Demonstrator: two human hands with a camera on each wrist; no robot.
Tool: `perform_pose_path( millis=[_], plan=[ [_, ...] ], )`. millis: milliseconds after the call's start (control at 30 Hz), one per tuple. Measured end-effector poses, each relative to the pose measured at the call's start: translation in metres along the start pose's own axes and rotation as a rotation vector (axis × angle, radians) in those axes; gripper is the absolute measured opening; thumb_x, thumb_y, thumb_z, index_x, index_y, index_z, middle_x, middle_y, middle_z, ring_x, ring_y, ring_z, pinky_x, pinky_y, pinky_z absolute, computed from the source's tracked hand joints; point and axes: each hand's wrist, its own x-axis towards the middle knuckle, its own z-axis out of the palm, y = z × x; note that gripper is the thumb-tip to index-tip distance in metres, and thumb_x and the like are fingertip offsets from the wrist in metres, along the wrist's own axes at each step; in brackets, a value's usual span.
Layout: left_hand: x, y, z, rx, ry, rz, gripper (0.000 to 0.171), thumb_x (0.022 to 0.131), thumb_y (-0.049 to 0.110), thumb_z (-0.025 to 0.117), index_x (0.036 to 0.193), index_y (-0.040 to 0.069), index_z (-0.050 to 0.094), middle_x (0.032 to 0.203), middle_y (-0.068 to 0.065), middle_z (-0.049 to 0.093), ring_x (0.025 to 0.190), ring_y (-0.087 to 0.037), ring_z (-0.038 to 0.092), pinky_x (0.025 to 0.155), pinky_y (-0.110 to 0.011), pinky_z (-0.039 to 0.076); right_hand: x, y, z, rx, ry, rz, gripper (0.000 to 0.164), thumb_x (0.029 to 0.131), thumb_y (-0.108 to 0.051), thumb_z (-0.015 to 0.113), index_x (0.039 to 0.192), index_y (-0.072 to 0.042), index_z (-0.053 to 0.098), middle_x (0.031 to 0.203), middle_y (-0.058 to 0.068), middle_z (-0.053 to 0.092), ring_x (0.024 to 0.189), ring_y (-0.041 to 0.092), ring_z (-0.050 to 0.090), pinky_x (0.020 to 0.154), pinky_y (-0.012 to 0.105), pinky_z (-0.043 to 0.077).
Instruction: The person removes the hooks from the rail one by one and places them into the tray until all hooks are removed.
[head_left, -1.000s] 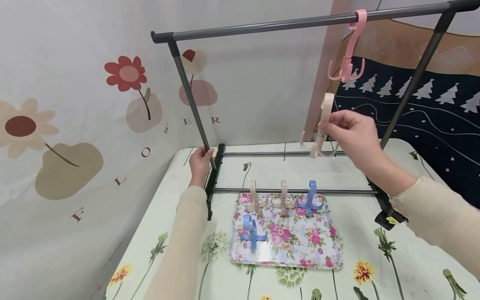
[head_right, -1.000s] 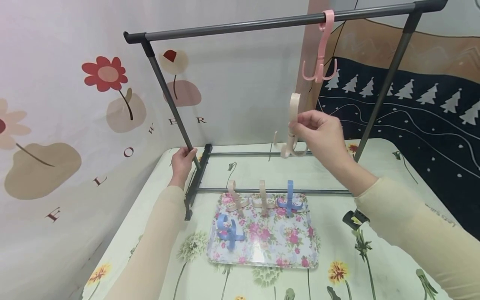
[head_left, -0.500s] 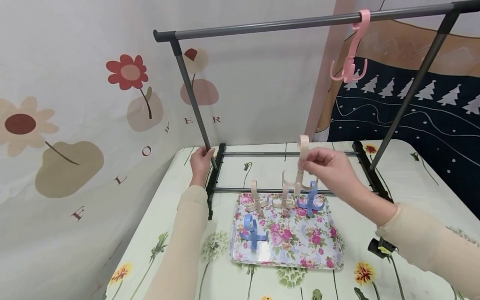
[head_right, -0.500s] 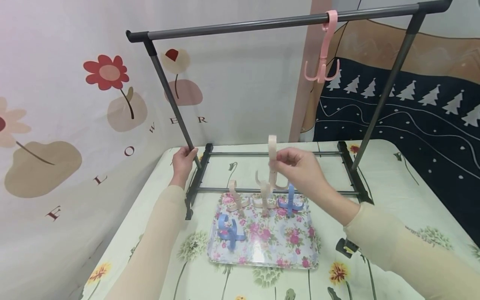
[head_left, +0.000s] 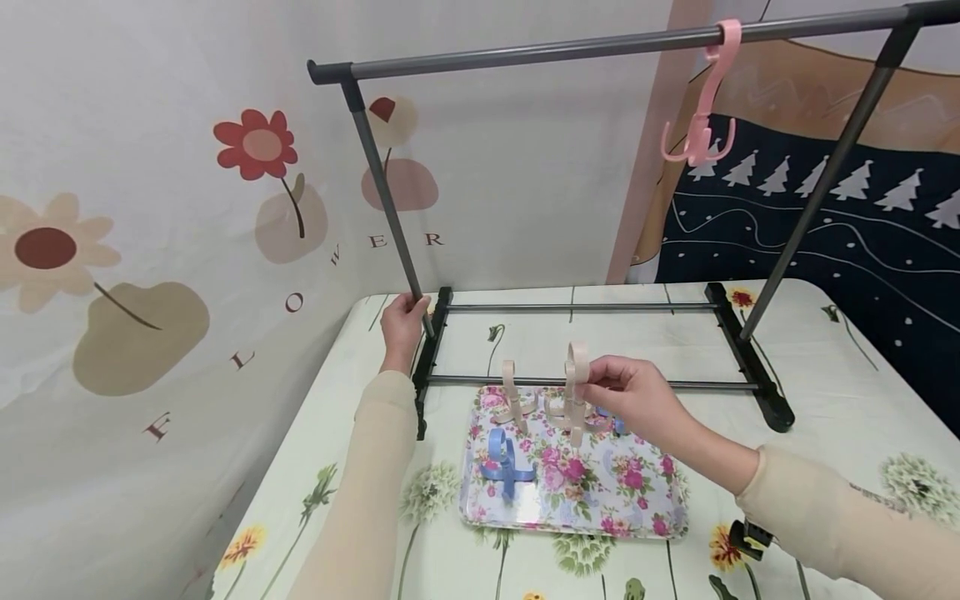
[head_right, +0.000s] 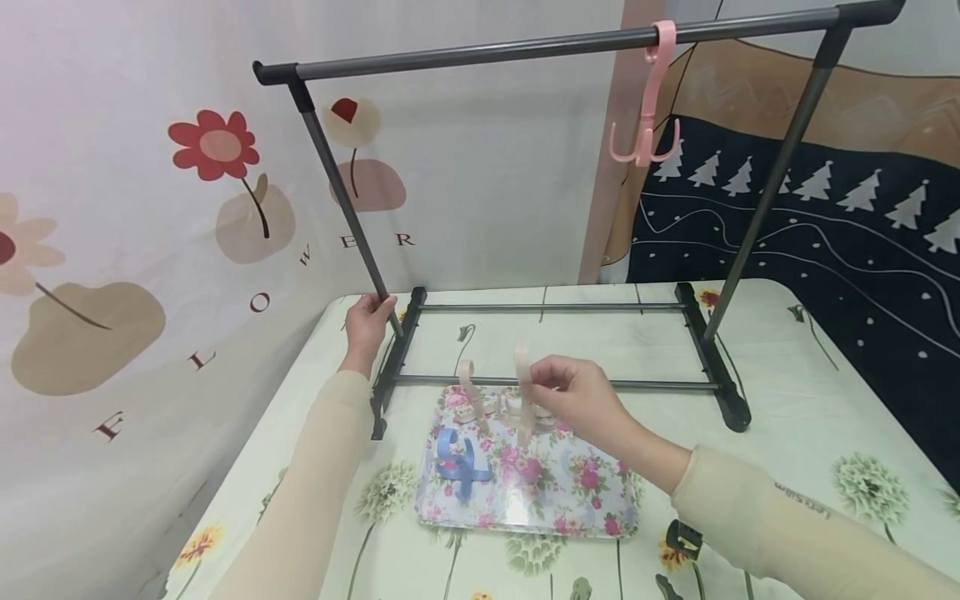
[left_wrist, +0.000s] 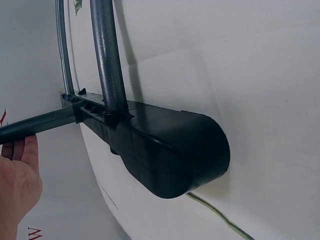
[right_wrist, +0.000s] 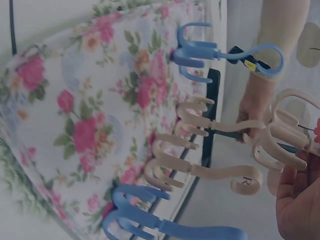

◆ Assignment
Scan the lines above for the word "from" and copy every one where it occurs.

◆ Task answer
Tool: `perform_pose_path( millis=[_], plan=[ [_, ...] ], )`. millis: milliseconds after the call's start (control at 30 Hz), one per tuple. Measured end-effector poses, each relative to the pose measured at the call's start: translation in metres along the start pose's own axes and rotation as a rotation vector (axis × angle, radians) in those axes; gripper is the absolute measured opening; thumb_x, thumb_y, thumb_z, index_x, index_y, index_z, middle_x, middle_y, middle_z, ring_x, ring_y, ring_z, pinky_x, pinky_y, pinky_z absolute, computed from the source's tracked hand joints; point and axes: each hand's wrist, its own x-axis towards the middle knuckle, its own z-axis out of the palm, y = z × x; note that gripper is the thumb-tip to index-tip distance in metres, and thumb_x and the like are fingertip offsets from the wrist in metres, along the wrist's own axes at each step; in brackets, a value's usual span.
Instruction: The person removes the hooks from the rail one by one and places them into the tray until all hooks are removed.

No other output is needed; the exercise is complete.